For the year ended March 31, 2008:
— Danka incurred a net loss from continuing operations of $29.3
million in fiscal year 2008 compared to a net loss from
continuing operations of $48.7 million in fiscal year 2007.
The net loss available to common shareholders was $0.83 per
American Depositary Share (“ADS”) during the current period
compared to a net loss of $1.11 per ADS in the year-ago
period. For the fiscal year 2008, Danka’s revenue decreased by
$32.0 million, or 7.1%, to 418.2 million. Retail equipment,
supplies and related sales declined $10.5 million, or 5.3%, to
$189.6 million. Retail service revenue declined $19.0 million,
or 8.0%, to $217.1 million and rental revenue was down $2.5
million, or 17.8%, to $11.5 million for fiscal year 2008.
Total gross profit margin decreased to 33.9% during fiscal
year 2008 from 34.6% in the year-ago period. Selling, general
and administrative expenses (“SG&A”) in the current year
decreased by $15.7 million or 9.9% from the year-ago period to
$143.8 million from $159.5 million. Operating loss from
continuing operations was $4.3 million for fiscal year 2008
compared to a loss of $13.0 million in the prior year period.
— Total assets as of March 31, 2008 decreased $194.9 million or
46.7% from March 31, 2007 to $222.1 million. Total liabilities
decreased $159.8 million from March 31, 2007, or 41.1% to
$229.2 million.
— Danka’s net cash flow used in operating activities for
continuing operations during fiscal year 2008 and 2007 was
$29.8 million and $25.9 million respectively. Net cash flow
used in investing activities from continuing operations during
fiscal years 2008 and 2007 was $4.2 million and $11.2 million
respectively. Net cash flow used in financing activities was
$141.5 million for fiscal year 2008 while net cash flow
provided by financing activities during fiscal year 2007 was
$5.0 million.
On June 27, 2008, Danka completed the sale of its U.S. operating subsidiary, Danka Office Imaging Company (“DOIC”). Pursuant to a stock purchase agreement, Danka sold its U.S. operations to Konica Minolta Business Solutions U.S.A., Inc. (“Konica Minolta”) in a sale of all the outstanding capital stock of DOIC for a purchase price of U.S. $240 million in cash, subject to an upward or downward adjustment of U.S. $10 million. The purchase price adjustment cannot exceed $10 million.
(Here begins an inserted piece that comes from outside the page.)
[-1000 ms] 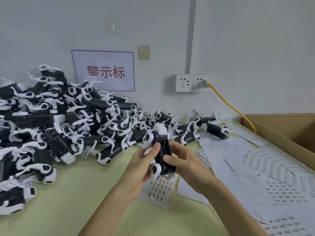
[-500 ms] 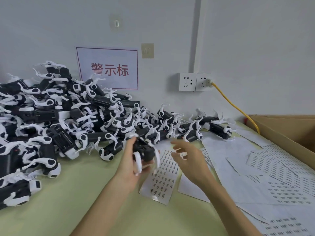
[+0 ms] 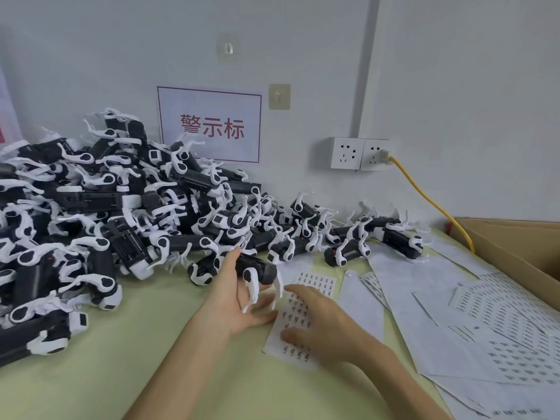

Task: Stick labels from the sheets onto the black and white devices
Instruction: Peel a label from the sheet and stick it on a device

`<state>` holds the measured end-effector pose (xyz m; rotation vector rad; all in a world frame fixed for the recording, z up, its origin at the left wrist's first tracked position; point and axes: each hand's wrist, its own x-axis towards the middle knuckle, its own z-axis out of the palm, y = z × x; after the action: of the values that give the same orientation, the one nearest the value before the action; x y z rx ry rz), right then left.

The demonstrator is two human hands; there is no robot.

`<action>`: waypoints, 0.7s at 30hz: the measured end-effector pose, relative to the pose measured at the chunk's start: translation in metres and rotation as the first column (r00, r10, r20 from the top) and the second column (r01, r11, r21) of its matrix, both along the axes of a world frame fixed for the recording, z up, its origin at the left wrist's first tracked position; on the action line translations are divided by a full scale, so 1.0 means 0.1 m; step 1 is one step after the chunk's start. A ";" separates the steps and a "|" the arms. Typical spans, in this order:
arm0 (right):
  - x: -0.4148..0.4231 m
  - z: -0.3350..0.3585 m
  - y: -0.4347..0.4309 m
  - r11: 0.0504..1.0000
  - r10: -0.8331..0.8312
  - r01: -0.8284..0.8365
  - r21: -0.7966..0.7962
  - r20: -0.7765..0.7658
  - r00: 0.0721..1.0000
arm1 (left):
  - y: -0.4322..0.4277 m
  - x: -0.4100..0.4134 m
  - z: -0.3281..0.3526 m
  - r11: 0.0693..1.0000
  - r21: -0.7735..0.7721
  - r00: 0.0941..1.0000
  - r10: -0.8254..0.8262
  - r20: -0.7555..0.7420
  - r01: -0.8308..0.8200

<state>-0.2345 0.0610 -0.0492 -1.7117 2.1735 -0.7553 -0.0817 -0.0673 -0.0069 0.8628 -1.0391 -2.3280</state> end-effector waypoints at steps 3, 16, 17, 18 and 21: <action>-0.02 0.04 0.00 0.998 -0.033 0.035 -0.051 0.034 0.999 | 0.02 -0.02 -0.01 0.999 0.007 0.998 0.047 0.028 -0.047; -0.01 0.16 0.01 0.933 -0.117 0.150 -0.327 0.118 0.986 | 0.08 -0.03 0.00 1.000 0.015 0.998 0.009 -0.055 -0.008; -0.01 0.17 0.01 0.928 -0.126 0.152 -0.340 0.096 0.987 | 0.07 -0.04 -0.01 1.000 0.020 0.997 0.025 -0.067 -0.024; -0.02 0.17 0.02 0.924 -0.132 0.151 -0.352 0.080 0.988 | 0.06 -0.05 -0.02 0.999 0.029 0.996 0.036 -0.082 -0.034; 0.01 0.19 0.05 0.908 -0.137 0.150 -0.392 0.061 0.989 | 0.03 -0.07 -0.03 0.999 0.036 0.991 0.045 -0.128 -0.041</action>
<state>-0.2338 0.0661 -0.0304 -1.7072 2.2582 -1.3324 -0.0887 -0.0639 -0.0103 0.7296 -0.9220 -2.3369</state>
In addition, the sum of $10 million was held back by Konica Minolta from the amount paid at closing as security for Danka’s purchase price adjustment obligations. $25 million of the purchase price paid by Konica Minolta at closing will be held in escrow for a period of four years following closing to satisfy any and all claims by Konica Minolta which may be made under the stock purchase agreement.
The Board of Directors of the Company is evaluating the alternatives available with respect to the net proceeds from the sale of DOIC to Konica Minolta – primarily how such proceeds may be distributed to Danka shareholders. There is no guarantee that any future alternative chosen by the board of directors will result in any return to holders of Danka’s ordinary shares (including holders of ADSs). In addition, there is no guarantee that the holders of the Company’s 6.50% senior convertible participating shares will not take action(s) available to them under applicable law, for example seeking a winding up of the Company, to recover amounts to which they are entitled pursuant to the Company’s articles of association. Such amounts exceed the amount of the net proceeds from the sale of DOIC.